There is evidence to suggest that this may have been Respondent's clerical error rather than

neglect.

{¶15} Respondent contends that his clients all received a form document directly from

the court (Relator's Ex. 10), and another packet of information from Respondent at the beginning

of his representation, that outlined the dates the various documents had to be filed and the

consequences of failure to file them. Respondent contested the allegation that these seven cases

were parf of a pattern and practice of misconduct because his clients were at fault for not

providing the documents or information to him so that he could file them with the court. The

panel rejects this argument. His clients are laymen.

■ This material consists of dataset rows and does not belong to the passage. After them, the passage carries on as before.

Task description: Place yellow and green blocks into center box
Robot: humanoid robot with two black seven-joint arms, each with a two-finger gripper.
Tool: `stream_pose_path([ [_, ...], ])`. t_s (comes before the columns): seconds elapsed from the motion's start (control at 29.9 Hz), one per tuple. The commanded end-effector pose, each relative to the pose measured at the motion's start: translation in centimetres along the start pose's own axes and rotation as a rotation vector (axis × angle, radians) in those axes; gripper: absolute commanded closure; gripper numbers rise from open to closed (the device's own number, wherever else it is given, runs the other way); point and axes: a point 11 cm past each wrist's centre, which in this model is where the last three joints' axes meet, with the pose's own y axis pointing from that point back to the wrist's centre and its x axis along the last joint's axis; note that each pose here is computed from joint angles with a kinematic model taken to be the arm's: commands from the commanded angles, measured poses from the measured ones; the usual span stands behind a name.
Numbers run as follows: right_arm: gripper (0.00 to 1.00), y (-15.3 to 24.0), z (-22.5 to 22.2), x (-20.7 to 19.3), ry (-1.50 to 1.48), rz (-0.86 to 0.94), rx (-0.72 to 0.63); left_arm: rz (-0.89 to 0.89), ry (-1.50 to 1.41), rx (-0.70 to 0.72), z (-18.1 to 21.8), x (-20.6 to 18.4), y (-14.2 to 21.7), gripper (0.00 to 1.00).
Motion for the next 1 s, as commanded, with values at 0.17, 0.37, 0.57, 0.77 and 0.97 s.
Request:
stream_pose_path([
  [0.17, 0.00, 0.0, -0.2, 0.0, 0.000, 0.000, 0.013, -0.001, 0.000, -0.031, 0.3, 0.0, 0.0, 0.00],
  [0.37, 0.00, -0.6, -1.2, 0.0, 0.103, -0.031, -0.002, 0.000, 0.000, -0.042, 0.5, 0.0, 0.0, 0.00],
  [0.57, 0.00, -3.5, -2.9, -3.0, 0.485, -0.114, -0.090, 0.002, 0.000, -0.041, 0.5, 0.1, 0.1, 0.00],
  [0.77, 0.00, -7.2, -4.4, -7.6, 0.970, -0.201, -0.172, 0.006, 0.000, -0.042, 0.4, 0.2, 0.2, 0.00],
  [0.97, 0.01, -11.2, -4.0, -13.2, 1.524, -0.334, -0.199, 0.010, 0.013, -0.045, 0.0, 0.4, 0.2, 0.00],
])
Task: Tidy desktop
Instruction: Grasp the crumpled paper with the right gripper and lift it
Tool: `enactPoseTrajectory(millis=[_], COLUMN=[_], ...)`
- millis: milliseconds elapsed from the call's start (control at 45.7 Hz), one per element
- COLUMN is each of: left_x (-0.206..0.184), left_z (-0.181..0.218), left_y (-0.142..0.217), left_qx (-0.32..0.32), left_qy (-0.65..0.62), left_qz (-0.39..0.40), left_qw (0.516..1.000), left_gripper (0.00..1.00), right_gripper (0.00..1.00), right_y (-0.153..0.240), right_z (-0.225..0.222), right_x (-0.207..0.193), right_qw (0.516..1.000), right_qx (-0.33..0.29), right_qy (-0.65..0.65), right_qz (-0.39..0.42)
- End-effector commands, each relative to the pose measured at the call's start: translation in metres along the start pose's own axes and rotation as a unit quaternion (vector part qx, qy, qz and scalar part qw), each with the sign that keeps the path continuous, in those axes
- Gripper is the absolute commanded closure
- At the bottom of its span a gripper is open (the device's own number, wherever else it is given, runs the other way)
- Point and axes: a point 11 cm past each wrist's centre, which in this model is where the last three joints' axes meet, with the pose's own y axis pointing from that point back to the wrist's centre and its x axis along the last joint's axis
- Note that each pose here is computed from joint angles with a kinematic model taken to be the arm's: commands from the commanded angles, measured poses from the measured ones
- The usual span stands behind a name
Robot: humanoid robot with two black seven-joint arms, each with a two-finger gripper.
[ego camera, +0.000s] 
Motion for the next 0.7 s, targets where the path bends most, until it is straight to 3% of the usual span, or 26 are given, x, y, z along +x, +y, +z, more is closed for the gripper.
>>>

Respondent is a professional. The clients

paid him a fee (normally $800) for his expertise, diligence, and competence. Respondent should

have proactively monitored the cases to assure that the proper documents were being filed in a

timely manner.

{¶16} Notwithstanding the panel's conclusion in paragraph 15 above, the evidence with

respect to three of the contested cases do not constitute proof of the pattern and practice, in

whole or in part, as alleged by Relator. They are as follows:

• Freeman: The client in this case was very difficult to communicate with and did not

return telephone calls. (August 25, 2011 Hearing Tr. 33-34.) The evidence is

therefore insufficient to establish that Respondent violated Prof. Cond. R. 1.4(a)(3).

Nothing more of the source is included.